EXERCISE BRIEF: Every line in the data below that includes "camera" belongs in the answer, copied as it stands.

::::::

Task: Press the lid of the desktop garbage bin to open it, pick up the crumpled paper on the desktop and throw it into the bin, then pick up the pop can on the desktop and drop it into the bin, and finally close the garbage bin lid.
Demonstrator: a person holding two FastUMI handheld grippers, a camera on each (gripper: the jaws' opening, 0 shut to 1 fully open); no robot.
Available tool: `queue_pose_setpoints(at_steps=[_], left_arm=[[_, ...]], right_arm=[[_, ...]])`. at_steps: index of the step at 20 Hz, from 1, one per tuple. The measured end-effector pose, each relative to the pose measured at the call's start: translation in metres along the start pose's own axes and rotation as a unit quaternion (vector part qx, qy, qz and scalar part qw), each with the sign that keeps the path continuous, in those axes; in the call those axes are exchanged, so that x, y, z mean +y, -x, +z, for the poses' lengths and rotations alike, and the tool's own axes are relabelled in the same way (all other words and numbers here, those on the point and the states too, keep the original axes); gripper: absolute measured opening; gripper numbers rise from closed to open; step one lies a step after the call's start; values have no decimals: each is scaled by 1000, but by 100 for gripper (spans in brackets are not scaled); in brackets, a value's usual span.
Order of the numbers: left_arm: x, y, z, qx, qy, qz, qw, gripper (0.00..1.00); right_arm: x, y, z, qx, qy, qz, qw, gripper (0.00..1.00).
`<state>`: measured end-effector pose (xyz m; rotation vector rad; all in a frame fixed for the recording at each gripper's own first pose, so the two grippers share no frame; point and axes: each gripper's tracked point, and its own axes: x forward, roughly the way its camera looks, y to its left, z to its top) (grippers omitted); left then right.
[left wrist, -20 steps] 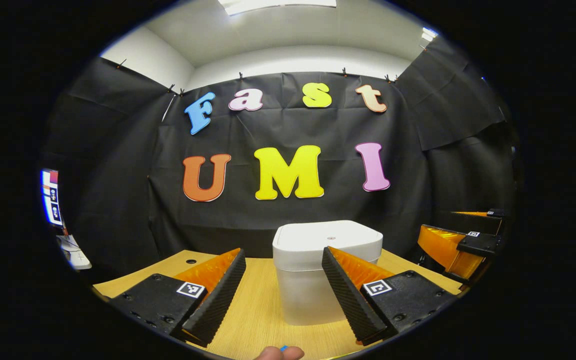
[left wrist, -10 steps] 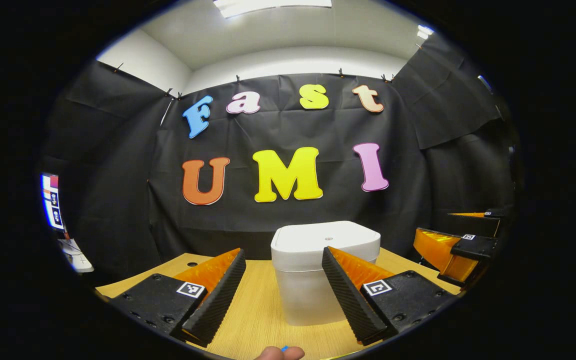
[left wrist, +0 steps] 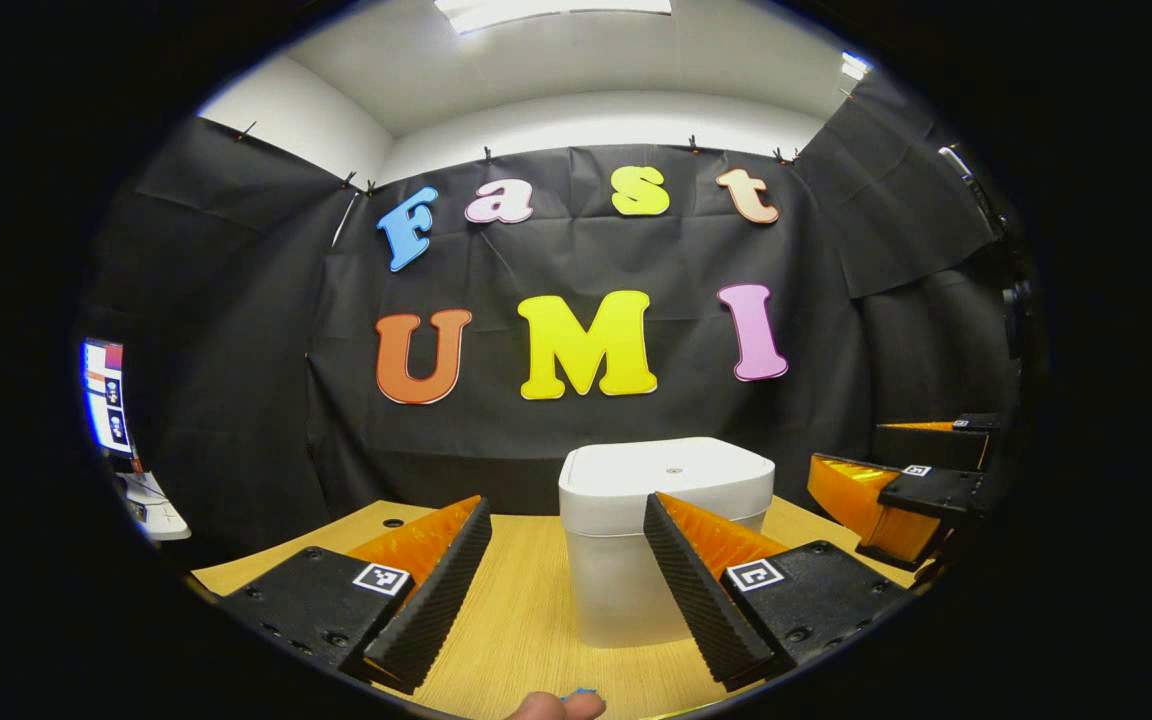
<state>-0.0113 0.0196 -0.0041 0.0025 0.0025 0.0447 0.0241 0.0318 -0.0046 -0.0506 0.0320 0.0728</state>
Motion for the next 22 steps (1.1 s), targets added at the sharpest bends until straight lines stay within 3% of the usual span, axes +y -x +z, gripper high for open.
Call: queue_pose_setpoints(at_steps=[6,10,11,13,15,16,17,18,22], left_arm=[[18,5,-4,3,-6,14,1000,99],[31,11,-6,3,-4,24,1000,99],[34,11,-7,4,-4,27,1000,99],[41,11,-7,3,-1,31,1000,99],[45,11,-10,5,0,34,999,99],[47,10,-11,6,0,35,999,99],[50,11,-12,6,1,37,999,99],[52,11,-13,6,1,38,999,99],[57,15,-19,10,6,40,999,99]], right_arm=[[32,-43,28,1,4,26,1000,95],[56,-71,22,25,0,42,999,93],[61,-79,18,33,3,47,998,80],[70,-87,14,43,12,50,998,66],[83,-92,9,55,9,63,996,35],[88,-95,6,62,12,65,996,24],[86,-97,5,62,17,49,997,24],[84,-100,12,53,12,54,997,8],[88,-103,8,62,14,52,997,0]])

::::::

ANSWER TO THIS PROBLEM:
Demonstrator: a person holding two FastUMI handheld grippers, a camera on each (gripper: the jaws' opening, 0 shut to 1 fully open); no robot.
`<state>`: measured end-effector pose (xyz m; rotation vector rad; all in a frame fixed for the recording at each gripper's own first pose, so the two grippers share no frame; point and axes: each gripper's tracked point, and its own axes: x forward, roughly the way its camera looks, y to its left, z to its top) (grippers omitted); left then right.

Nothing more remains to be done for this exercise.